Kirkus Reviews QR Code


by Bob Barker with Digby Diehl

Pub Date: April 6th, 2009
ISBN: 978-1-59995-135-5
Publisher: Center Street/Hachette

For TV mainstay Barker, it’s all been fun and games.

A more-than-familiar face after some five decades on national television, including an astounding 35-year stint hosting The Price Is Right, the author delivers an unfailingly pleasant and breezy memoir…which is a problem.

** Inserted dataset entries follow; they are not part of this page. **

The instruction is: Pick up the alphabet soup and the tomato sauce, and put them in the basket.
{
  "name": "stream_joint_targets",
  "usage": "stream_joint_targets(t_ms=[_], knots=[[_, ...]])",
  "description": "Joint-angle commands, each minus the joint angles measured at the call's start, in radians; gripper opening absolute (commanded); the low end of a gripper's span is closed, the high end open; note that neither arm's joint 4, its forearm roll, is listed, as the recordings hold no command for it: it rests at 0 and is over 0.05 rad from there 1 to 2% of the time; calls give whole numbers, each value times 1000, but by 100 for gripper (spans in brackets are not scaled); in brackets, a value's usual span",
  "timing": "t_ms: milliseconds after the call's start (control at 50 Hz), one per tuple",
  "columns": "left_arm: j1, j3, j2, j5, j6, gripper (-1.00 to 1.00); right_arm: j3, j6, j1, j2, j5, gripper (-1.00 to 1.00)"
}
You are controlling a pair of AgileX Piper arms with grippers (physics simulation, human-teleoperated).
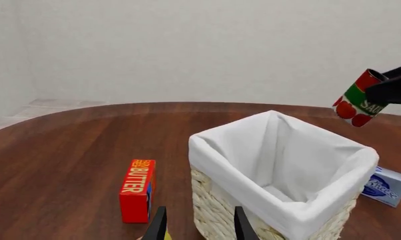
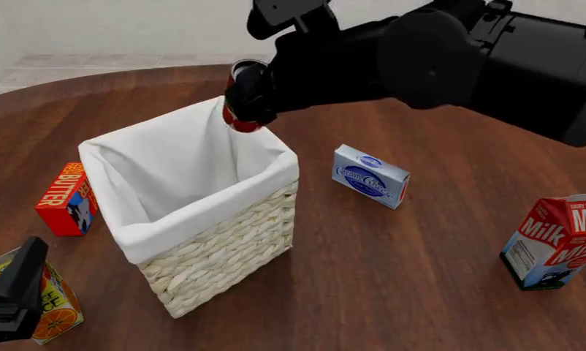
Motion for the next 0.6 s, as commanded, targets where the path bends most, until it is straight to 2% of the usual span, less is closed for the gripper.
stream_joint_targets(t_ms=[20,600], knots=[[0,0,-1,1,-4,100,-6,21,18,22,-12,-100],[-4,1,0,-1,-15,100,14,31,50,79,-45,-100]])
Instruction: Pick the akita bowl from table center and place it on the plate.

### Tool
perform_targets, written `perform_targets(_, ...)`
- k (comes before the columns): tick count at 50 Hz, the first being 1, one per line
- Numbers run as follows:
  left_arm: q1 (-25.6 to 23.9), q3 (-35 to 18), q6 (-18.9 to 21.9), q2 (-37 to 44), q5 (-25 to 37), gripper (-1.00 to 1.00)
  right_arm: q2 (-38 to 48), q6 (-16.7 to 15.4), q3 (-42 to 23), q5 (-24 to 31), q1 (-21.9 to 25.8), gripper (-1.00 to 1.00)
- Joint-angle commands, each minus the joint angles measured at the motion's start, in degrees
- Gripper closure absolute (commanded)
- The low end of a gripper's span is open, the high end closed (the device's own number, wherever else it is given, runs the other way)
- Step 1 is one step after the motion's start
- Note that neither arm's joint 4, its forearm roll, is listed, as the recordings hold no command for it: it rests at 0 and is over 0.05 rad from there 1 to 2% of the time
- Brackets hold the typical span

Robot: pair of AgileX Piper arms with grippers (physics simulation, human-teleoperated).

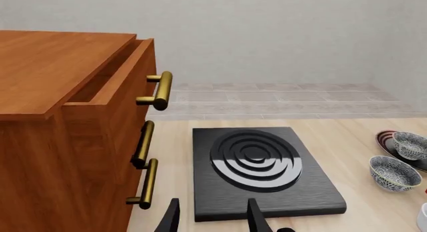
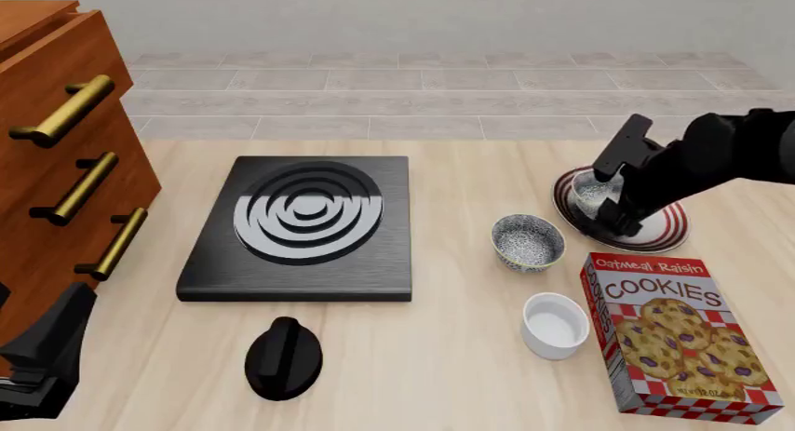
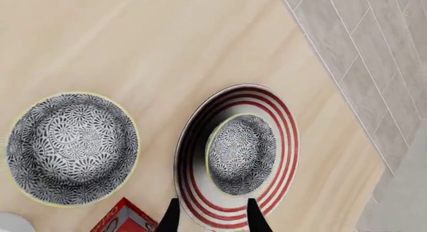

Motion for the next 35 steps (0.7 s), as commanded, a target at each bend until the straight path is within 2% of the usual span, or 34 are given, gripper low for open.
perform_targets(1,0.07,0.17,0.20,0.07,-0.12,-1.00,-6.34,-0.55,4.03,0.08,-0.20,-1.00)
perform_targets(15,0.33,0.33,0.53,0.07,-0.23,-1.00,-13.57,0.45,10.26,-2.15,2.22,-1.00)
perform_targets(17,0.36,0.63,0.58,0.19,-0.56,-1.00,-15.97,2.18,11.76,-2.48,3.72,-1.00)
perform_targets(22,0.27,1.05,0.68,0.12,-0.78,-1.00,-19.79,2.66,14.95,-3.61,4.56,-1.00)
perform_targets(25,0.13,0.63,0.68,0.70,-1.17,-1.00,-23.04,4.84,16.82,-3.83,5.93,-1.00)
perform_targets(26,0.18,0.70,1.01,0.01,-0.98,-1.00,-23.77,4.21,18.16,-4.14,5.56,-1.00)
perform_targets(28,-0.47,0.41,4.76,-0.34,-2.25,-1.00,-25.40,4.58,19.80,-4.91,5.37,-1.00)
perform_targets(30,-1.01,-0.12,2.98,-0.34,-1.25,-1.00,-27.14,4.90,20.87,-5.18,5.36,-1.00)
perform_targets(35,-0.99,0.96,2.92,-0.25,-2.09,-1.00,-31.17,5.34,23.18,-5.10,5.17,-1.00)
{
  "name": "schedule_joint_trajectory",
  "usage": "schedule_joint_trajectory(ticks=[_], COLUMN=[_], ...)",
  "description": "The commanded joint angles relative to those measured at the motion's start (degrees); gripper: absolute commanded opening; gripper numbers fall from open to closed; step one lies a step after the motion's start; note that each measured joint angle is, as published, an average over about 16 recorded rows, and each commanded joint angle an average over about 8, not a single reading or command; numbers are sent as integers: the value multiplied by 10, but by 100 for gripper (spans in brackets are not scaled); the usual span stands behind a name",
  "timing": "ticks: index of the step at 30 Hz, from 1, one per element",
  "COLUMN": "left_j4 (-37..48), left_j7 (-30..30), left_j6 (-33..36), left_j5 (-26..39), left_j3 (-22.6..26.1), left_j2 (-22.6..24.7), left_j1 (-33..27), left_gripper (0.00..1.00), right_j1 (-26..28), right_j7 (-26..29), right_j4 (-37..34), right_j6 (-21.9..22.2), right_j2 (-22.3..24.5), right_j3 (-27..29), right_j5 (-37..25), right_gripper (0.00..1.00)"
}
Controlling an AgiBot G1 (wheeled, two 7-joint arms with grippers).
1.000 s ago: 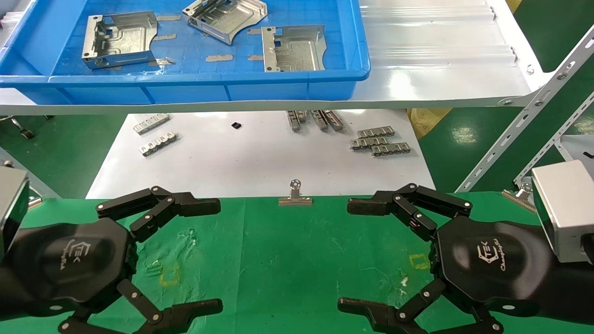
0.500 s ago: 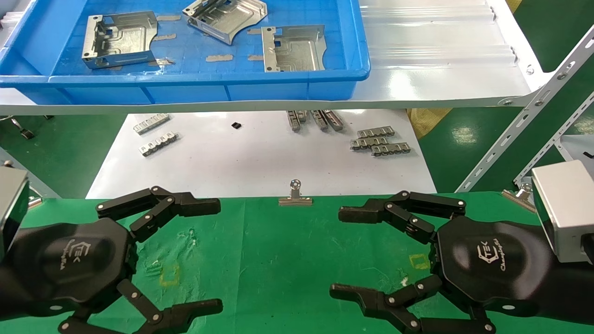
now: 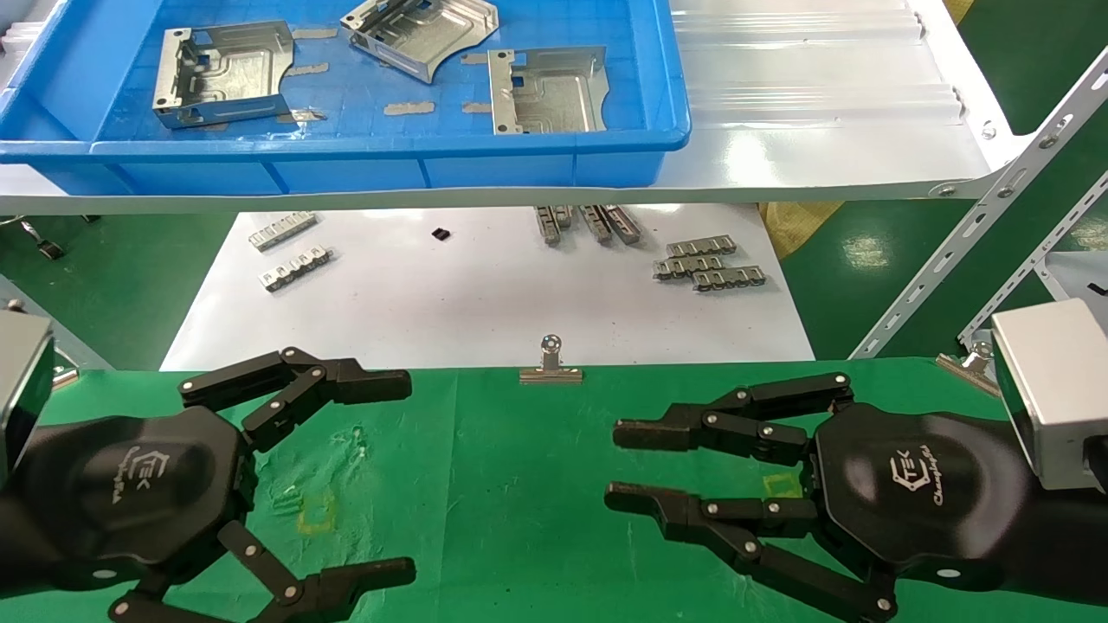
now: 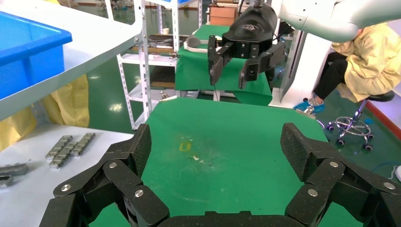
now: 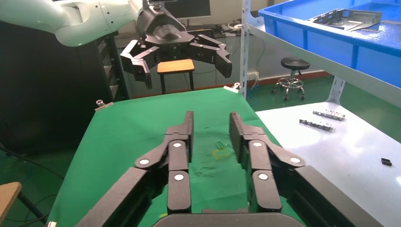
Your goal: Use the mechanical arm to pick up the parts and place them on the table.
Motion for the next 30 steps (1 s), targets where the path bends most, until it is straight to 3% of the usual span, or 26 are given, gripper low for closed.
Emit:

The supremely affable Barker’s account of his 85 years is mild to the point of nullity. The only dark notes are the premature death of his father and the loss of his beloved wife to lung cancer after 36 years of marriage. The author doesn’t mention the controversy and lawsuits (which included claims of sexual harassment) attending the firings of several glamorous on-set models for the show, nor his romantic relationship with one such model, Dian Parkinson, which also ended in legal action. Barker instead waxes nostalgic about his childhood on a South Dakota reservation (he is one-eighth Sioux), his training as a naval aviator in the last days of World War II (peace was declared before he saw combat) and his epic tenure as host of the longest-running game show in TV history. Stubbornly upbeat, he gives no indication that circumstances were ever less than hunky-dory for his neighbors on the reservation, paints his military service as a lark-filled romp and rhapsodizes endlessly about the fun and high spirits of his game-show days. Barker drops the names of many celebrity acquaintances—bizarrely, he studied karate with Chuck Norris—but his observations are limited to bromides like this characterization of fellow tanning enthusiast Julio Iglesias: “He was a really good guy. He was a lot of fun.” Even on the subject of animal-rights activism, a cause the author has tirelessly promoted for decades, he musters only generalities about the issue, along with a few cute stories concerning personal successes with rescued critters.

Hard-core fans will undoubtedly enjoy their hero’s happy reminiscences, but nothing here will entice less starry-eyed readers.